Exercise prompt
Transcribe the complete listing exactly.

Data in this exercise

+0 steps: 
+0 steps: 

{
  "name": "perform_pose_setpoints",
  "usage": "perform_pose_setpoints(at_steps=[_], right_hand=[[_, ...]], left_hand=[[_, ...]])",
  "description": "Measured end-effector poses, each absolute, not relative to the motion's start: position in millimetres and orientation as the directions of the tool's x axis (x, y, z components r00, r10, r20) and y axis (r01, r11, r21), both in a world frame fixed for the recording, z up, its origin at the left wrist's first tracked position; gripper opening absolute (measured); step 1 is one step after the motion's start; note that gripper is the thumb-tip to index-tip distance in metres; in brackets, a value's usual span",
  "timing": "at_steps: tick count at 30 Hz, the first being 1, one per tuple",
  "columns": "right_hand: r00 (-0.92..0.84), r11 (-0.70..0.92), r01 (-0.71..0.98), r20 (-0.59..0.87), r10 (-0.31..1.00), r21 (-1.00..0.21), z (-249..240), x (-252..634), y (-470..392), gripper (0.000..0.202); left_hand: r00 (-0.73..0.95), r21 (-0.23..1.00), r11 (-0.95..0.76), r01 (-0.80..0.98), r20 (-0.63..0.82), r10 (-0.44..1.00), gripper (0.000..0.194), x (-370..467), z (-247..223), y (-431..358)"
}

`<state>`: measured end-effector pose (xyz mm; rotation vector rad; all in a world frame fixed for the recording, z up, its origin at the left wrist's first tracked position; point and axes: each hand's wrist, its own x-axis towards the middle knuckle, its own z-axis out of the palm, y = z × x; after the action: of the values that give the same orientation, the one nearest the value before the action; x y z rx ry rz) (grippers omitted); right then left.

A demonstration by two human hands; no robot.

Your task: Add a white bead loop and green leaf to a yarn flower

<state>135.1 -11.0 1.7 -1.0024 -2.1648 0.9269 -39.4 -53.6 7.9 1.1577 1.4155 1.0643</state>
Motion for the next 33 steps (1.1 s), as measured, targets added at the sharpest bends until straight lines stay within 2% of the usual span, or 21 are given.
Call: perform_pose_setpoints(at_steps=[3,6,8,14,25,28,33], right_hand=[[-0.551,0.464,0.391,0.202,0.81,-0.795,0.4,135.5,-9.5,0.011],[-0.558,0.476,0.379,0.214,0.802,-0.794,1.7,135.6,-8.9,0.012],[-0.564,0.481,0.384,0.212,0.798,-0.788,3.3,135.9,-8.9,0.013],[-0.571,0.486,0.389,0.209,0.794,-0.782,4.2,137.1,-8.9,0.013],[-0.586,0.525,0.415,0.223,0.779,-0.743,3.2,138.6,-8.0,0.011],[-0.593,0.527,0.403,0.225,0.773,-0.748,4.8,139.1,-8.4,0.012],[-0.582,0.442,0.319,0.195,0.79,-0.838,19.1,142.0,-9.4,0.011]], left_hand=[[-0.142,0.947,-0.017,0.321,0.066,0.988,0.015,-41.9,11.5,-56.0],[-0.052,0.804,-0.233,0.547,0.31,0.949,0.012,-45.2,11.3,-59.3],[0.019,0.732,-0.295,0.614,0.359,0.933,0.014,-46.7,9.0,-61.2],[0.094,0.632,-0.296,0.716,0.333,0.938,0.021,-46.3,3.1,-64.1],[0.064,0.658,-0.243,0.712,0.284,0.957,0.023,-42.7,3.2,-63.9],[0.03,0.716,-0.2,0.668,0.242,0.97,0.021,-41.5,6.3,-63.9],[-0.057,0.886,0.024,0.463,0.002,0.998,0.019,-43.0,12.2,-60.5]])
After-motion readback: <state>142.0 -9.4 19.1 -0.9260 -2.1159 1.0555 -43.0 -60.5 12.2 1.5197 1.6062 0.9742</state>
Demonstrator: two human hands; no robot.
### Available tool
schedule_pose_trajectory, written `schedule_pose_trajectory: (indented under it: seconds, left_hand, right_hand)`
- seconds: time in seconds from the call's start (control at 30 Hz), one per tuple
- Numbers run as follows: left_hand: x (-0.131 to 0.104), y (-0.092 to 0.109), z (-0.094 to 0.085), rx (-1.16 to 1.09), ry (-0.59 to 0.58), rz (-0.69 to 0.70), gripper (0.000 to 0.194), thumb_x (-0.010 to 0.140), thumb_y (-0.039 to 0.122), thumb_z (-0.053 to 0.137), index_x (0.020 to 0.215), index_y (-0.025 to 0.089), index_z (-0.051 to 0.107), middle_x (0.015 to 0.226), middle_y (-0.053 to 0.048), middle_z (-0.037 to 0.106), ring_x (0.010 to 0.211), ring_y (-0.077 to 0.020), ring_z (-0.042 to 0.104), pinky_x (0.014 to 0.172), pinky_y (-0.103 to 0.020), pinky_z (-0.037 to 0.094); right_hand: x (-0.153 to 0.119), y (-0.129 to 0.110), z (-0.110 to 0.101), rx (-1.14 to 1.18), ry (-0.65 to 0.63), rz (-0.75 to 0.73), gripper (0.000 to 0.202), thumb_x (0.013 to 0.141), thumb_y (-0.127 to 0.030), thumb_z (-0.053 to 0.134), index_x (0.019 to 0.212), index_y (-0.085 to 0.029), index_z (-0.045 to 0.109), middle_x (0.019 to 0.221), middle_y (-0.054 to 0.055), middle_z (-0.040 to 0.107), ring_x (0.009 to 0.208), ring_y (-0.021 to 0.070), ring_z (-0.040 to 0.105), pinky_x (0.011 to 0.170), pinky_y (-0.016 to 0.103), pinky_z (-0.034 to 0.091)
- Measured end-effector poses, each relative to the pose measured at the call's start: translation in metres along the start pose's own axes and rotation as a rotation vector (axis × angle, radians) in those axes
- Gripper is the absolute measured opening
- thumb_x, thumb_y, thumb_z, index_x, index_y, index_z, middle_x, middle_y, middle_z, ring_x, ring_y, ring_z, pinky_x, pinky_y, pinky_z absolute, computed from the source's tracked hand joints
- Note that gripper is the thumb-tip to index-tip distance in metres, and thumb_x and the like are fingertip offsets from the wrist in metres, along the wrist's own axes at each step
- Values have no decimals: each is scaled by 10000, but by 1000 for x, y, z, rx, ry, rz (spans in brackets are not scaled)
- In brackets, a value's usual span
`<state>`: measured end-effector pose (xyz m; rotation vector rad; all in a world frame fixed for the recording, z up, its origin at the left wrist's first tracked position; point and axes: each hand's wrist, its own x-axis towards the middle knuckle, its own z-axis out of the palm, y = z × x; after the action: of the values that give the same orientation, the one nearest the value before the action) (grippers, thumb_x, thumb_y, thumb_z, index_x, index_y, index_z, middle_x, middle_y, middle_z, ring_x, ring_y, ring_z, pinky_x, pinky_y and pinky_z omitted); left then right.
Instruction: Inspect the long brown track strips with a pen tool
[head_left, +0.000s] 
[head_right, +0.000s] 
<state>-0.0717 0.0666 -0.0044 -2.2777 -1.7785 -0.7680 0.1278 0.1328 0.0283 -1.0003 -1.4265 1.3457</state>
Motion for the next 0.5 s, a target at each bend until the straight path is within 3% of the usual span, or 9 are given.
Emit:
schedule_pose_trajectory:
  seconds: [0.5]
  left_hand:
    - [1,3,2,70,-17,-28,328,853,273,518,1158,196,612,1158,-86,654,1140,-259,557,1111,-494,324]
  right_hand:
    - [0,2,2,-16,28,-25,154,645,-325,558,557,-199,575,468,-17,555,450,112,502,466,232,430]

Answer space
+0 steps: 
+0 steps: 

{
  "name": "perform_pose_setpoints",
  "usage": "perform_pose_setpoints(at_steps=[_], right_hand=[[_, ...]], left_hand=[[_, ...]])",
  "description": "Measured end-effector poses, each absolute, not relative to the motion's start: position in millimetres and orientation as the directions of the tool's x axis (x, y, z components r00, r10, r20) and y axis (r01, r11, r21), both in a world frame fixed for the recording, z up, its origin at the left wrist's first tracked position; gripper opening absolute (measured); step 1 is one step after the motion's start; note that gripper is the thumb-tip to index-tip distance in metres; in brackets, a value's usual span",
  "timing": "at_steps: tick count at 30 Hz, the first being 1, one per tuple",
  "columns": "right_hand: r00 (-0.92..0.84), r11 (-0.70..0.92), r01 (-0.71..0.98), r20 (-0.59..0.87), r10 (-0.31..1.00), r21 (-1.00..0.21), z (-249..240), x (-252..634), y (-470..392), gripper (0.000..0.202); left_hand: r00 (-0.73..0.95), r21 (-0.23..1.00), r11 (-0.95..0.76), r01 (-0.80..0.98), r20 (-0.63..0.82), r10 (-0.44..1.00), gripper (0.000..0.194), x (-370..467), z (-247..223), y (-431..358)"
}

`<state>`: measured end-effector pose (xyz mm; rotation vector rad; all in a world frame fixed for the recording, z up, its origin at the left wrist's first tracked position; point and axes: each hand's wrist, its own x-axis towards the middle knuckle, its own z-axis out of the palm, y = z × x; after the action: of the values that give the same orientation, the one nearest the value before the action; x y z rx ry rz) (grippers omitted); right then left.

A demonstration by two human hands; no robot.

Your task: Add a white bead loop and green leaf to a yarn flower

<state>135.1 -11.0 1.7 -1.0024 -2.1648 0.9269 -39.4 -53.6 7.9 1.1577 1.4155 1.0643</state>
Motion for the next 33 steps (1.1 s), as measured, targets added at the sharpest bends until straight lines stay within 2% of the usual span, or 21 are given.
Call: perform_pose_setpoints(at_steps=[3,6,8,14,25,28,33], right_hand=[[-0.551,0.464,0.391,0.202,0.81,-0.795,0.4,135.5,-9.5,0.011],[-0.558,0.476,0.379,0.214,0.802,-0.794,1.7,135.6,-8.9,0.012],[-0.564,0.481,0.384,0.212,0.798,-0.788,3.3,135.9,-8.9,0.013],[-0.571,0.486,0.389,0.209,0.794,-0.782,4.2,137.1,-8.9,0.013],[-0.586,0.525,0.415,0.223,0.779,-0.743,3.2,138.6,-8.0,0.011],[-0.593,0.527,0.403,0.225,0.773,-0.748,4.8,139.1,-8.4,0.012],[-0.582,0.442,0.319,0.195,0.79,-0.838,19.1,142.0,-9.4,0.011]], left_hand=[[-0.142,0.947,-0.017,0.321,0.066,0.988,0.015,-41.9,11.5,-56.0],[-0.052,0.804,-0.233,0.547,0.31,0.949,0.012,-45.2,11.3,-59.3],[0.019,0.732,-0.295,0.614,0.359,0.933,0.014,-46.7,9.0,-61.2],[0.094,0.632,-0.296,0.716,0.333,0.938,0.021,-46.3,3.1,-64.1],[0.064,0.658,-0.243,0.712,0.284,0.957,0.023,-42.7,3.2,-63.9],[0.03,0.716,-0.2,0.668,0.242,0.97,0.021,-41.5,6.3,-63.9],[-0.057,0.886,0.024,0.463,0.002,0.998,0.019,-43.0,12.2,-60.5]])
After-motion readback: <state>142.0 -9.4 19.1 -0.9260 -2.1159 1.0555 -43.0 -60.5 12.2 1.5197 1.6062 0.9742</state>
Demonstrator: two human hands; no robot.
### Available tool
schedule_pose_trajectory, written `schedule_pose_trajectory: (indented under it: seconds, left_hand, right_hand)`
- seconds: time in seconds from the call's start (control at 30 Hz), one per tuple
- Numbers run as follows: left_hand: x (-0.131 to 0.104), y (-0.092 to 0.109), z (-0.094 to 0.085), rx (-1.16 to 1.09), ry (-0.59 to 0.58), rz (-0.69 to 0.70), gripper (0.000 to 0.194), thumb_x (-0.010 to 0.140), thumb_y (-0.039 to 0.122), thumb_z (-0.053 to 0.137), index_x (0.020 to 0.215), index_y (-0.025 to 0.089), index_z (-0.051 to 0.107), middle_x (0.015 to 0.226), middle_y (-0.053 to 0.048), middle_z (-0.037 to 0.106), ring_x (0.010 to 0.211), ring_y (-0.077 to 0.020), ring_z (-0.042 to 0.104), pinky_x (0.014 to 0.172), pinky_y (-0.103 to 0.020), pinky_z (-0.037 to 0.094); right_hand: x (-0.153 to 0.119), y (-0.129 to 0.110), z (-0.110 to 0.101), rx (-1.14 to 1.18), ry (-0.65 to 0.63), rz (-0.75 to 0.73), gripper (0.000 to 0.202), thumb_x (0.013 to 0.141), thumb_y (-0.127 to 0.030), thumb_z (-0.053 to 0.134), index_x (0.019 to 0.212), index_y (-0.085 to 0.029), index_z (-0.045 to 0.109), middle_x (0.019 to 0.221), middle_y (-0.054 to 0.055), middle_z (-0.040 to 0.107), ring_x (0.009 to 0.208), ring_y (-0.021 to 0.070), ring_z (-0.040 to 0.105), pinky_x (0.011 to 0.170), pinky_y (-0.016 to 0.103), pinky_z (-0.034 to 0.091)
- Measured end-effector poses, each relative to the pose measured at the call's start: translation in metres along the start pose's own axes and rotation as a rotation vector (axis × angle, radians) in those axes
- Gripper is the absolute measured opening
- thumb_x, thumb_y, thumb_z, index_x, index_y, index_z, middle_x, middle_y, middle_z, ring_x, ring_y, ring_z, pinky_x, pinky_y, pinky_z absolute, computed from the source's tracked hand joints
- Note that gripper is the thumb-tip to index-tip distance in metres, and thumb_x and the like are fingertip offsets from the wrist in metres, along the wrist's own axes at each step
- Values have no decimals: each is scaled by 10000, but by 1000 for x, y, z, rx, ry, rz (spans in brackets are not scaled)
- In brackets, a value's usual span
`<state>`: measured end-effector pose (xyz m; rotation vector rad; all in a world frame fixed for the recording, z up, its origin at the left wrist's first tracked position; point and axes: each hand's wrist, its own x-axis towards the middle knuckle, its own z-axis out of the palm, y = z × x; after the action: of the values that give the same orientation, the one nearest the value before the action) (grippers, thumb_x, thumb_y, thumb_z, index_x, index_y, index_z, middle_x, middle_y, middle_z, ring_x, ring_y, ring_z, pinky_x, pinky_y and pinky_z omitted); left then right.
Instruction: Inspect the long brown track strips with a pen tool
[head_left, +0.000s] 
[head_right, +0.000s] 
<state>-0.0717 0.0666 -0.0044 -2.2777 -1.7785 -0.7680 0.1278 0.1328 0.0283 -1.0003 -1.4265 1.3457</state>
Motion for the next 0.5 s, a target at each bend until the straight path is within 3% of the usual span, or 9 are given.
Emit:
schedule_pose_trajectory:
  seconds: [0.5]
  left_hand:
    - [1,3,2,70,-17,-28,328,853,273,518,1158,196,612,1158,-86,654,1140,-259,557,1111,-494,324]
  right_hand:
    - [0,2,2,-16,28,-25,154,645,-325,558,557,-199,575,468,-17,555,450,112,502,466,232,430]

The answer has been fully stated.